▶ [Aim of the exercise] The answer must be a single number: how many lines of the entries below include "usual".
▼▼▼
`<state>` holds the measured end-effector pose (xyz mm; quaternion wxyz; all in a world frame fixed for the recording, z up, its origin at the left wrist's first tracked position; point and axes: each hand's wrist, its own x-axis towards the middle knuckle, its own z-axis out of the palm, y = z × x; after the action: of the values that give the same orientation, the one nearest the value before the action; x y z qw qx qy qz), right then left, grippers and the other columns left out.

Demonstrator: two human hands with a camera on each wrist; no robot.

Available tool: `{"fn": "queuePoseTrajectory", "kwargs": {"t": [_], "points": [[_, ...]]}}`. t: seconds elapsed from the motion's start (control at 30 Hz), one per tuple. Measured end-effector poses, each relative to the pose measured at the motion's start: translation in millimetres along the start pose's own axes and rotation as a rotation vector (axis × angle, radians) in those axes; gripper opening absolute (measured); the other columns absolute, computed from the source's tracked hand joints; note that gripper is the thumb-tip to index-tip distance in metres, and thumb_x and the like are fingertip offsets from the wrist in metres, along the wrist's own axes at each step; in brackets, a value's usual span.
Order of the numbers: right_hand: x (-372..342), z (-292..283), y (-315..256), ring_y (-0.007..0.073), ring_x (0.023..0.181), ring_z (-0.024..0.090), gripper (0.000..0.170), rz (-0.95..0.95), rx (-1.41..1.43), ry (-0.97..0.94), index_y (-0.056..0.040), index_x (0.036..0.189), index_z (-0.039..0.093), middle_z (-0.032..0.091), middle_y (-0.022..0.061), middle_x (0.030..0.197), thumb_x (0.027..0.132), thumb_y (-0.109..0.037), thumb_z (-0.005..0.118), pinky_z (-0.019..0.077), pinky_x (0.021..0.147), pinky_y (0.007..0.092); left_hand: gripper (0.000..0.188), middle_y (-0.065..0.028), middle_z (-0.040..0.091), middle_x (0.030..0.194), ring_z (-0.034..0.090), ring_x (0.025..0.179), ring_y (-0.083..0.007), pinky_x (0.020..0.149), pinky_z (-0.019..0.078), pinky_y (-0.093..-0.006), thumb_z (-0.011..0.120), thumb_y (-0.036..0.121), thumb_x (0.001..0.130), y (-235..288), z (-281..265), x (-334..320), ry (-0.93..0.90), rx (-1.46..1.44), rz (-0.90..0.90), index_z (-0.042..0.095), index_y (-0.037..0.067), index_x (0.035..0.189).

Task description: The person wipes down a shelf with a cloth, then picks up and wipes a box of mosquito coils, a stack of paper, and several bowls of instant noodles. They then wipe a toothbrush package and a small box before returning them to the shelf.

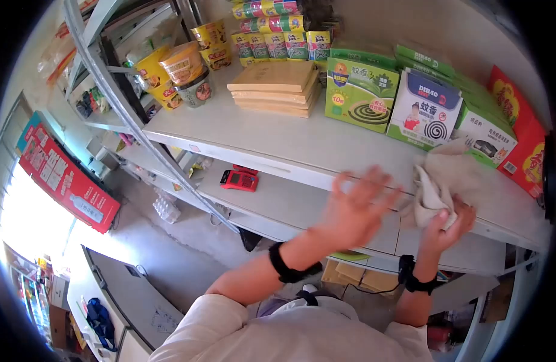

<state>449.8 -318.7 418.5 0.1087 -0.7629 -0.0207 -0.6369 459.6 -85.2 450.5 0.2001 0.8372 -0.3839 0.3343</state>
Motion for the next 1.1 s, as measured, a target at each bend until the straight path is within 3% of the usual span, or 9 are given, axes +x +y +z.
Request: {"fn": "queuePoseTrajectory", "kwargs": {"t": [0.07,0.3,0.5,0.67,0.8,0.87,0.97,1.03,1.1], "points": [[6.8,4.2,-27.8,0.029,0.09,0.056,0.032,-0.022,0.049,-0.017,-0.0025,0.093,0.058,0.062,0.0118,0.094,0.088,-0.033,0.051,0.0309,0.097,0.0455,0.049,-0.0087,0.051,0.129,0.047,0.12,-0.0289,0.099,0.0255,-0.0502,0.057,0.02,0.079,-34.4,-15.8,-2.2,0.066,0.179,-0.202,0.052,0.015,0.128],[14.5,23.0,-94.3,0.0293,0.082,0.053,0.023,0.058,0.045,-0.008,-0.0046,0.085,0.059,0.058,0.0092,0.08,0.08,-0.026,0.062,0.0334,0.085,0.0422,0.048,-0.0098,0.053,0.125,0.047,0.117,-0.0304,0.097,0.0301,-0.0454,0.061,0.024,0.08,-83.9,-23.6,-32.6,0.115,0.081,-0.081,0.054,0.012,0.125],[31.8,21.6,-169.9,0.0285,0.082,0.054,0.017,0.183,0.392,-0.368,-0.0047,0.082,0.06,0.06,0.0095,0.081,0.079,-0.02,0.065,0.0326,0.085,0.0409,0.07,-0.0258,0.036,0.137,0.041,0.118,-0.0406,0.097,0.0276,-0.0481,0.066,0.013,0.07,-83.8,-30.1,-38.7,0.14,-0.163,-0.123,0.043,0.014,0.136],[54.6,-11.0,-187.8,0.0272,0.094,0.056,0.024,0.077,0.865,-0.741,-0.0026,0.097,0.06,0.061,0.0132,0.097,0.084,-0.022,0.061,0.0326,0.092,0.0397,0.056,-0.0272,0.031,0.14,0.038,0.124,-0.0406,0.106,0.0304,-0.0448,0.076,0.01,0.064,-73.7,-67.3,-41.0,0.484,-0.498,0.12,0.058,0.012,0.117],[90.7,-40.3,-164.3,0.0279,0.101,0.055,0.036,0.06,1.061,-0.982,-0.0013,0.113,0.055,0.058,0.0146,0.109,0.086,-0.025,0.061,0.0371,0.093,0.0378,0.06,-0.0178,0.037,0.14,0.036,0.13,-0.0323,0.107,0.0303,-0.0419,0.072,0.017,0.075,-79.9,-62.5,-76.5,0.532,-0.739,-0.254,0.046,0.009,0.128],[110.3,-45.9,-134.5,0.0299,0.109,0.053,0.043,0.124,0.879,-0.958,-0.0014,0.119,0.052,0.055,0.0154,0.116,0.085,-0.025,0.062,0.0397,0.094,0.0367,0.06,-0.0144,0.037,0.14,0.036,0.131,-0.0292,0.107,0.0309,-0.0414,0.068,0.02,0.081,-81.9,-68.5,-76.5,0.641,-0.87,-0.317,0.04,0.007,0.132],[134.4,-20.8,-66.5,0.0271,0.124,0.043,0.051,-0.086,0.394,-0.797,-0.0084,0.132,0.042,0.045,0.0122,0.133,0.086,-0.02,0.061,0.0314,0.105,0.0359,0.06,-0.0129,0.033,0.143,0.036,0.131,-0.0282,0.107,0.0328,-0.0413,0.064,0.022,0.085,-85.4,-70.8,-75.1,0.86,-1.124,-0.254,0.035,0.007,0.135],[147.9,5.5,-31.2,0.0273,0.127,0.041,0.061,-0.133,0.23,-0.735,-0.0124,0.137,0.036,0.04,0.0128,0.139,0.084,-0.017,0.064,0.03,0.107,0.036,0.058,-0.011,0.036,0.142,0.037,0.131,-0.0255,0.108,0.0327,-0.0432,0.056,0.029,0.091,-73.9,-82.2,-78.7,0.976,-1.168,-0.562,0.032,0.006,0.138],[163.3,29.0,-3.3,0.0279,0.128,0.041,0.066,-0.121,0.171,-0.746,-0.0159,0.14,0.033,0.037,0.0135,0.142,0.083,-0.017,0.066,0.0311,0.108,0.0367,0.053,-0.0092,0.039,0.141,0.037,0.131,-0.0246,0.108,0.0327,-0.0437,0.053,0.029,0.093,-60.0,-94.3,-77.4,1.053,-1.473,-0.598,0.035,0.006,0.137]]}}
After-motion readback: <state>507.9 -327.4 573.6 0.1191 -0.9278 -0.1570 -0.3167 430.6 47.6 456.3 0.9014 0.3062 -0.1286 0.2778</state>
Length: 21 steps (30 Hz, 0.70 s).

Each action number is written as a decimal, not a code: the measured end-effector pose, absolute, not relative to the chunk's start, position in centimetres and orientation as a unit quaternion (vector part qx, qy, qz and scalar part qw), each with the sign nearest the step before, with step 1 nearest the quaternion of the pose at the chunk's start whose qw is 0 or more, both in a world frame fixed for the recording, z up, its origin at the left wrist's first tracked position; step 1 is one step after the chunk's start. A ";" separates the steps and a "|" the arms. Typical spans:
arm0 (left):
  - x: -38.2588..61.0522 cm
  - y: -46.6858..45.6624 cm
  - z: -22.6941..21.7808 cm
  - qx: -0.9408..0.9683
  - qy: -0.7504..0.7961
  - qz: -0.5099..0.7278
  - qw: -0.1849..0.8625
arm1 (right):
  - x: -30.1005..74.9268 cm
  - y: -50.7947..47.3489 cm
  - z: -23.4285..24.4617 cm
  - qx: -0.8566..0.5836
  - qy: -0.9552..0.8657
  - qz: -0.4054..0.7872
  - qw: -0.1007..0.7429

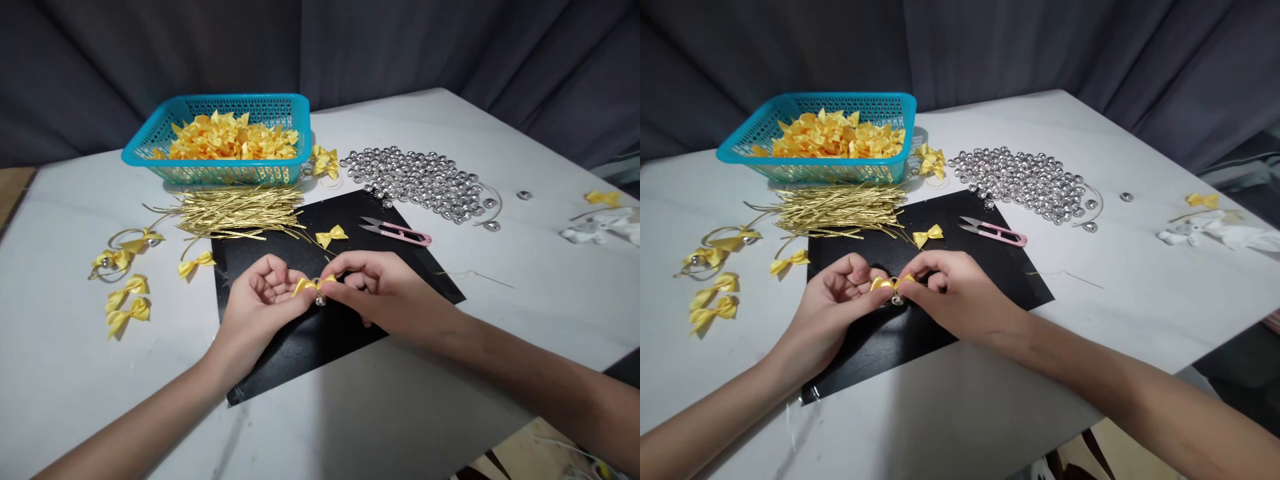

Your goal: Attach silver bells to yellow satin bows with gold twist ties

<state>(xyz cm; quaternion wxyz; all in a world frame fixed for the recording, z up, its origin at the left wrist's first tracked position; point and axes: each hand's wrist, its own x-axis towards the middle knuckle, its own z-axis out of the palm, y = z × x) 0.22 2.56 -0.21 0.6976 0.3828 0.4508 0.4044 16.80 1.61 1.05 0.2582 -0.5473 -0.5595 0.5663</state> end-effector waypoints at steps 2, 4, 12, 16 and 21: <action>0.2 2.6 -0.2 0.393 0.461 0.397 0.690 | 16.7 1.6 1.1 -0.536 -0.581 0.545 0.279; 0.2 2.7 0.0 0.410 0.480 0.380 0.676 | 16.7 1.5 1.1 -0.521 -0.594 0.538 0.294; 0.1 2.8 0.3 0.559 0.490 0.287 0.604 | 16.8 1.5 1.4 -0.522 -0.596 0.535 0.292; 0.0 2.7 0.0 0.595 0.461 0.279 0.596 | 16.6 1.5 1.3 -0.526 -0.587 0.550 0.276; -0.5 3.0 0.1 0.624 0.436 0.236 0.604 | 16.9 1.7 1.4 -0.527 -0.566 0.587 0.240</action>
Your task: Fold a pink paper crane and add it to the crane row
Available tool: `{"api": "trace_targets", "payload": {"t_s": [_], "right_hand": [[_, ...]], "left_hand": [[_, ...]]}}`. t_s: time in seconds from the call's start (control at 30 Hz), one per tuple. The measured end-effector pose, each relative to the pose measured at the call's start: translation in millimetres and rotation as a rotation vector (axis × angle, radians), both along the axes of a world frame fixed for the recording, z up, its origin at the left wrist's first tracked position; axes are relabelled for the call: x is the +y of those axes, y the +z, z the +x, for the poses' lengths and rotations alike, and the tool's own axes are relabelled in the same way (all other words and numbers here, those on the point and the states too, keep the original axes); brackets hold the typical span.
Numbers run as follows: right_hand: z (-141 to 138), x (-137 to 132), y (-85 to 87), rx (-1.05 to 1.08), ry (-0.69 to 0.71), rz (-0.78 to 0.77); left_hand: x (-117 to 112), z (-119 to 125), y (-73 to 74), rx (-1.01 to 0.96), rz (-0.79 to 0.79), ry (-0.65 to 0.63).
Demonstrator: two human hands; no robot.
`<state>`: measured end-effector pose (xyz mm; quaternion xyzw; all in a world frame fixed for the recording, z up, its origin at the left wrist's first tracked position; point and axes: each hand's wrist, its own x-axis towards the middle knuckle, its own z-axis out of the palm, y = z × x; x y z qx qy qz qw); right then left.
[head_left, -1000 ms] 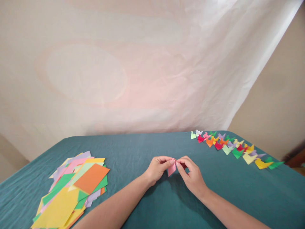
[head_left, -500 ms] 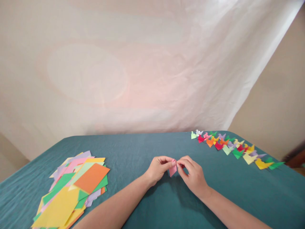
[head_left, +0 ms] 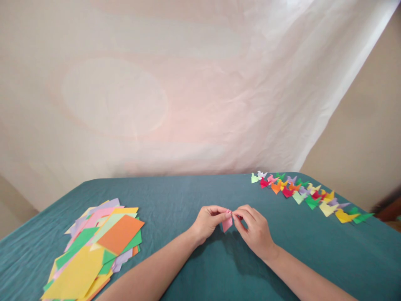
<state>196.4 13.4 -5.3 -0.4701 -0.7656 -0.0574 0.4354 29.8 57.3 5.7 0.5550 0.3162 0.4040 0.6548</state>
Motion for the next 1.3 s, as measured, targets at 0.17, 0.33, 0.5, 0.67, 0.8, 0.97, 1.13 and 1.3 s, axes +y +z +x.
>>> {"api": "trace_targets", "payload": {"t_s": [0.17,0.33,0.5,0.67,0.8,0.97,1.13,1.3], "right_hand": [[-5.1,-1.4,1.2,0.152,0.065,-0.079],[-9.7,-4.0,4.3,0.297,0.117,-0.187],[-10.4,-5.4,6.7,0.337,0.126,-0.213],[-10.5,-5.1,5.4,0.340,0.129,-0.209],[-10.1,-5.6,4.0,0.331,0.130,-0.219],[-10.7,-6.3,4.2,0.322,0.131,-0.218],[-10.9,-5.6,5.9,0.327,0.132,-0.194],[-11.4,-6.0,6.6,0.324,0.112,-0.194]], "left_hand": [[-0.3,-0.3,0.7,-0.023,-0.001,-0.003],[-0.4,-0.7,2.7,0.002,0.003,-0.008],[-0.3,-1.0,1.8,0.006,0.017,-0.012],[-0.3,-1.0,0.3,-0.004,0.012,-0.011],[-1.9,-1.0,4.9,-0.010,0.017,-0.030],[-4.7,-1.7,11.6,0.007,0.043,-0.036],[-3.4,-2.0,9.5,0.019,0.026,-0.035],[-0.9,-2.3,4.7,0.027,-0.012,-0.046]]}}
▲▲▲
▶ [Output below] 2